EXERCISE BRIEF → The whole listing is to be reproduced exactly as given.

Start of RECORDED INFORMATION

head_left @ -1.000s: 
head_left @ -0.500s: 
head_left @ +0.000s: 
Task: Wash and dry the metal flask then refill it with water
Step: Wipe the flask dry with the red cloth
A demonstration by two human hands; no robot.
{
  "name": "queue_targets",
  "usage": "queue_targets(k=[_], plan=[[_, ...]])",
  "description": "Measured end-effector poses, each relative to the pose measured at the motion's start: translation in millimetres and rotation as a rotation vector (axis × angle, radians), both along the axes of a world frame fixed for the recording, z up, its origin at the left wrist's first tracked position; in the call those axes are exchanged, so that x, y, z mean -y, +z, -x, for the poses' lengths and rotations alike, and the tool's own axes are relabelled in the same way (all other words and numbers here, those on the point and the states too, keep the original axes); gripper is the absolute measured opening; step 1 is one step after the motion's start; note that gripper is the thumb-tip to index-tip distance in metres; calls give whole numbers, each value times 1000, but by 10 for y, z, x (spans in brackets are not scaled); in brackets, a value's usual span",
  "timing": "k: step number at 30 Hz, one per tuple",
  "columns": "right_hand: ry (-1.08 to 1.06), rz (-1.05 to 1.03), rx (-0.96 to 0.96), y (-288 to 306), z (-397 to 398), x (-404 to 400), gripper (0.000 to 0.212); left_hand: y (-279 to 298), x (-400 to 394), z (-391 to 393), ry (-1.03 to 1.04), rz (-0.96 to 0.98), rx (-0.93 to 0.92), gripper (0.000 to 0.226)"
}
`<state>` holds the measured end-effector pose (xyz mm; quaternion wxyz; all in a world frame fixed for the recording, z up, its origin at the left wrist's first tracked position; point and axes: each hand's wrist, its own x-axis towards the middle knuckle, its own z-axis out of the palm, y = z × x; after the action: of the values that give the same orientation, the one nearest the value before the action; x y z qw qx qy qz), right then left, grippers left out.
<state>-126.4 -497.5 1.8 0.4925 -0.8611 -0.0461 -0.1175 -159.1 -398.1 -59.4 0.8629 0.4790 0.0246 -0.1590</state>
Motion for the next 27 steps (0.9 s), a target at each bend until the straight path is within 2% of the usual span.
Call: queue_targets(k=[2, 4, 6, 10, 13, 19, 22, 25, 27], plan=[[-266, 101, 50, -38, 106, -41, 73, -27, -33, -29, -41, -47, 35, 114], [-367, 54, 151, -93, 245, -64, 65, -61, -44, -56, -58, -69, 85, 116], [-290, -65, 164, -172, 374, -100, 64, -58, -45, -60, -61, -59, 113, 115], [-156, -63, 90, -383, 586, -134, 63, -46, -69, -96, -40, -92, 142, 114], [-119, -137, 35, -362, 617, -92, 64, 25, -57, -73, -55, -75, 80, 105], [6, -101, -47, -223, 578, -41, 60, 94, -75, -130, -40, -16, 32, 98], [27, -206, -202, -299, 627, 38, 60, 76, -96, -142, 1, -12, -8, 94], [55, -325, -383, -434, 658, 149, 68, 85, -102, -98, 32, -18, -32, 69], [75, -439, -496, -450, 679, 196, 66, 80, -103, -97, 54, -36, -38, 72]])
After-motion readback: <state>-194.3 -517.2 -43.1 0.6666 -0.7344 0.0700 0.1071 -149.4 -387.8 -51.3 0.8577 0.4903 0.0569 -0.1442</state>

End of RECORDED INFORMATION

RESPONSE TO THE TASK →
head_left @ -1.000s: 
head_left @ -0.500s: 
head_left @ +0.000s: 
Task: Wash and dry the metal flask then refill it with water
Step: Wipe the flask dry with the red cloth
A demonstration by two human hands; no robot.
{
  "name": "queue_targets",
  "usage": "queue_targets(k=[_], plan=[[_, ...]])",
  "description": "Measured end-effector poses, each relative to the pose measured at the motion's start: translation in millimetres and rotation as a rotation vector (axis × angle, radians), both along the axes of a world frame fixed for the recording, z up, its origin at the left wrist's first tracked position; in the call those axes are exchanged, so that x, y, z mean -y, +z, -x, for the poses' lengths and rotations alike, and the tool's own axes are relabelled in the same way (all other words and numbers here, those on the point and the states too, keep the original axes); gripper is the absolute measured opening; step 1 is one step after the motion's start; note that gripper is the thumb-tip to index-tip distance in metres; calls give whole numbers, each value times 1000, but by 10 for y, z, x (spans in brackets are not scaled); in brackets, a value's usual span",
  "timing": "k: step number at 30 Hz, one per tuple",
  "columns": "right_hand: ry (-1.08 to 1.06), rz (-1.05 to 1.03), rx (-0.96 to 0.96), y (-288 to 306), z (-397 to 398), x (-404 to 400), gripper (0.000 to 0.212); left_hand: y (-279 to 298), x (-400 to 394), z (-391 to 393), ry (-1.03 to 1.04), rz (-0.96 to 0.98), rx (-0.93 to 0.92), gripper (0.000 to 0.226)"
}
`<state>` holds the measured end-effector pose (xyz mm; quaternion wxyz; all in a world frame fixed for the recording, z up, its origin at the left wrist's first tracked position; point and axes: each hand's wrist, its own x-axis towards the middle knuckle, its own z-axis out of the palm, y = z × x; after the action: of the values that give the same orientation, the one nearest the value before the action; x y z qw qx qy qz), right then left, grippers left out.
<state>-126.4 -497.5 1.8 0.4925 -0.8611 -0.0461 -0.1175 -159.1 -398.1 -59.4 0.8629 0.4790 0.0246 -0.1590</state>
Motion for the next 27 steps (0.9 s), a target at each bend until the straight path is within 2% of the usual span.
Call: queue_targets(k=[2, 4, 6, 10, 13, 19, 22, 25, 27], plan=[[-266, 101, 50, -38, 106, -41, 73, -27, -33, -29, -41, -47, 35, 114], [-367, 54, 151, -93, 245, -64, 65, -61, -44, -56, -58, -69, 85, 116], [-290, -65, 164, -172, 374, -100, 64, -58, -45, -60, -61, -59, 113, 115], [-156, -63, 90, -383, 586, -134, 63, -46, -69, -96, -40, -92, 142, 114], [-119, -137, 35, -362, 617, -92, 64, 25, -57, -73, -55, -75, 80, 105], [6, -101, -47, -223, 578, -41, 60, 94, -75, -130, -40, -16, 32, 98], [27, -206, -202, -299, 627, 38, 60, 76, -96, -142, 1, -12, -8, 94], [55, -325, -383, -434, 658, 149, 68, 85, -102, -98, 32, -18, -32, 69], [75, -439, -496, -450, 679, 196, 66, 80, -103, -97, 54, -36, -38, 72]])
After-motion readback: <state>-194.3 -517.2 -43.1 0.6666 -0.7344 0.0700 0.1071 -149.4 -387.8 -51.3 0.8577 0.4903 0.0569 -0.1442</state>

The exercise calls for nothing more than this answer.